Professing * Reflecting

Wednesday, August 15, 2007

September

I have been in writing prison since early July. At some point I think I said I was going to do a long post about summer work strategies, with all the tips and tricks I have found useful as I work on the birthday "work better/faster/harder" resolution. Well, the post hasn't happened but the work has. I have basically been writing** on a 9-5, 10-6, or 11-7 schedule. I have had luck with the schedule, because it allows me to tell myself that it's ok to relax and to do no work at all in the evenings. I have also found it helpful to limit email and internet. For a while there, I was not accessing the internet for personal stuff (blogs, personal email) at all until 5 p.m. No personal email or internet during work hours became the better rule. This improved my focus. I realized two of my major problems with self-scheduling and working at home are focus and motivation. I am also working on improving focus through meditation and limited television, which is hard in the attic o' televisions but which truly helps. Finding motivation? It's hard. The tenure carrot is not enough and is more likely to invoke a paralyzing freak-out than a spurt of productivity. The promise of little rewards (glass of wine, dinner out, a movie) is more effective.

I have to say no one strategy works perfectly. Ultimately doing all that I have to do to do my job well and to get tenure is bloody difficult. It's too much. On paper, it doesn't seem possible. In reality, it somehow always is. In the end, it's about keeping your head down and plowing through the work. Some artful dodging, bobbing, and weaving as well as some rolling with the punches (usually in the form of extra work) when they come is required. Manipulating the space-time continuum proves, at times, necessary.

Dr. Crazy (whom you should go wish a very happy birthday) has an excellent post detailing the workload of an assistant professor on the tenure track, but even she cannot provide an exact account of all of the work that she does on a daily basis, especially during the school year. The post was prompted by the comments to an earlier post about protecting one's time--comments that in my opinion revealed all manner of misconceptions about the job. As a graduate student, you think you know. You do not. I did not, you do not, and you will not until you are in the thick of it. I do not mean to mystify what is neither mysterious nor extraordinary. Do any of us really know how we accomplish a challenging task? We lay our plans, we dedicate our time and our energy to carrying them out, we improvise when necessary, and at some point we are in the work and no longer thinking about it and just doing it. Do I know how I did what I did as a graduate student? No.

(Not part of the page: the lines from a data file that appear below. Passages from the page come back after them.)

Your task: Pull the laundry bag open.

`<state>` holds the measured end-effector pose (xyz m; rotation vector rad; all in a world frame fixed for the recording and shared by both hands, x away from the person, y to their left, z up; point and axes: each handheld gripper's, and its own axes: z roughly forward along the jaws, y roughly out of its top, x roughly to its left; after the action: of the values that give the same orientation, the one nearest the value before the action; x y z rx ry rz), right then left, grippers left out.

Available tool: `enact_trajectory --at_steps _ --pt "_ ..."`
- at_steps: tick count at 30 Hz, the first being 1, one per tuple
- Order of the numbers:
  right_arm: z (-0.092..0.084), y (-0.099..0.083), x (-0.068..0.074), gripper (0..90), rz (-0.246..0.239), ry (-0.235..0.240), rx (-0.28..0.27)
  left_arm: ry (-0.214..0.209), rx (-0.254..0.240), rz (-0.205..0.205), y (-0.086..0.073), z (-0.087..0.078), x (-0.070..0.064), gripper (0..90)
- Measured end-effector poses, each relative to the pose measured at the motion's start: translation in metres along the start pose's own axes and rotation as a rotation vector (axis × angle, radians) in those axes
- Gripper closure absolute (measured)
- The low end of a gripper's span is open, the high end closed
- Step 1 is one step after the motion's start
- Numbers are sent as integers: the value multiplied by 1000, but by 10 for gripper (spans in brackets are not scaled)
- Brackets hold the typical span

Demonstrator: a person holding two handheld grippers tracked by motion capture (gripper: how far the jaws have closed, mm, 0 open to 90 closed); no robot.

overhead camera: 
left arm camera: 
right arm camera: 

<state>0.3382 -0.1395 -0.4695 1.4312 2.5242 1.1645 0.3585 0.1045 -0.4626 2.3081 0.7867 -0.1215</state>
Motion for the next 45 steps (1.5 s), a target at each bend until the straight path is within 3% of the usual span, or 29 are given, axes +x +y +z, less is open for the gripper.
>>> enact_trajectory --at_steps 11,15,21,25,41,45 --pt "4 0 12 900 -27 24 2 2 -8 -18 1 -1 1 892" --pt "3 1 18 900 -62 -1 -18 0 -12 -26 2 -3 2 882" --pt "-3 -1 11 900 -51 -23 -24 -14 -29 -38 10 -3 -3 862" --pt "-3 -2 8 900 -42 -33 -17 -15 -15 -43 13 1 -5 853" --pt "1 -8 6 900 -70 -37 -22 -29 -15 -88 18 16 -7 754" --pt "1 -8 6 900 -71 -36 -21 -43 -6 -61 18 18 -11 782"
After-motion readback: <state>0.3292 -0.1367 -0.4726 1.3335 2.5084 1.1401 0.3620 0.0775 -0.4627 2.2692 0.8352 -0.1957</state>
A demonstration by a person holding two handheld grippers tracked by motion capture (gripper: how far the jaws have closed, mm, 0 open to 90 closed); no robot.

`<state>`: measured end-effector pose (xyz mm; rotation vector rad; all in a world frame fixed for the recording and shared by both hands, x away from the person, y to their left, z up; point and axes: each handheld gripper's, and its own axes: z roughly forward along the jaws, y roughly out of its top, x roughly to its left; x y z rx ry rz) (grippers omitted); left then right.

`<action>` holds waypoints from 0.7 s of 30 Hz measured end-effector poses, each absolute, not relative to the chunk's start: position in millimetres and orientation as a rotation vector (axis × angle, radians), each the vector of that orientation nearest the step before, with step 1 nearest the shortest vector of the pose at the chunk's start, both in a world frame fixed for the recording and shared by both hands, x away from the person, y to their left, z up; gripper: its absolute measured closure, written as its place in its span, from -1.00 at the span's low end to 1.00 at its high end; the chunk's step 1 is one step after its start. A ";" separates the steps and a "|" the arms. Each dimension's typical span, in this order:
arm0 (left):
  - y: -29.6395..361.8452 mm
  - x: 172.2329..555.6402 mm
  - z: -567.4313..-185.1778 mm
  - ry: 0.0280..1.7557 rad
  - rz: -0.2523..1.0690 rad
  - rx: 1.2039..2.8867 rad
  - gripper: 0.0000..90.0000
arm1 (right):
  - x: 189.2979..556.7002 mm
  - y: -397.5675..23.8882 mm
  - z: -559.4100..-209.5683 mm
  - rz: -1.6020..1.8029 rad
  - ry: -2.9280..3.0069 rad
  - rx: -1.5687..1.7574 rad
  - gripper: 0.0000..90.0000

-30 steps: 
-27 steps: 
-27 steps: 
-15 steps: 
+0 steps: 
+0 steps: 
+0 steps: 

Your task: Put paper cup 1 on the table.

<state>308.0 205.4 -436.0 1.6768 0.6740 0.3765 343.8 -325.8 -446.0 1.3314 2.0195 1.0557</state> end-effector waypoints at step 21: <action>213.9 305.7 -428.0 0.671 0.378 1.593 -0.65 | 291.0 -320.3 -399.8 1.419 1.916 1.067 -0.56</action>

I know it was exhausting and exhilarating and frustrating and rewarding and demoralizing and life-changing. Teaching in itself is a challenging job. Teaching on the tenure track is three (at least) challenging jobs rolled into one. How do we do it? We are able to do it because we are intelligent and clever and dedicated and talented and ambitious and hard-working and persistent and resilient. We are able to do it because we care--about our students, about our fields of study, about our profession. We are able to do it because we are kick-ass at what we do.*** Why do we have to apologize for it? Why do we have to explain that we are not spoiled entitled brats? I am not interested in being a martyr or a victim or a superhero. I have a challenging job. I do not do it perfectly but I do it very well. Period.

Now back to the (also totally necessary and perfectly valid) bitching component of my job. The last thing I want to do is tear through the pile of work that still must be done before the semester begins. That is, however, exactly what I have to do. Here's how I have decided to motivate myself. September! September is mine! I am promising myself that if I work furiously to get through all of this work in the next two weeks, I will take my summer vacation in September. How will I do this when school will be starting and in session? Well, I will be teaching and advising and getting started on the year's service work. I also have some minor revisions on one article due by the end of September. But but BUT! I can and will accomplish all of this during the weeks, and I will take every weekend (and maybe one or two long weekends) completely off in September.

I love autumn! Love love love! For all of the most cliched reasons. I am promising myself weekend trips to county fairs and to the off-season shore and to fields of antiques and maybe even to Favorite City. (I realize my September might spill into October. All the better!) I have more energy in the Fall than in any other season. I want to apply some of it to some seriously energized relaxation.

That's the plan and it's providing motivation for the moment. I may skimp on the blogging during the next two weeks or I may post spastically multiple times a day. It could go either way. If I disappear, do a little "Go Medusa Go!" chant for me. Hopefully my disappearance will mean that I am deep into the work. Or it may mean I have run off with the circus. Can you still do that? If so, it could go either way. Wish me luck!



**When I say writing, I mean the actual writing but also the various related tasks (including research, contacting people, etc.) of the several writing projects I am working on right now.
***And sometimes, even with all of this, because of chance and circumstance, we are not able to do "it," whether it is getting a job, getting published, or getting promoted.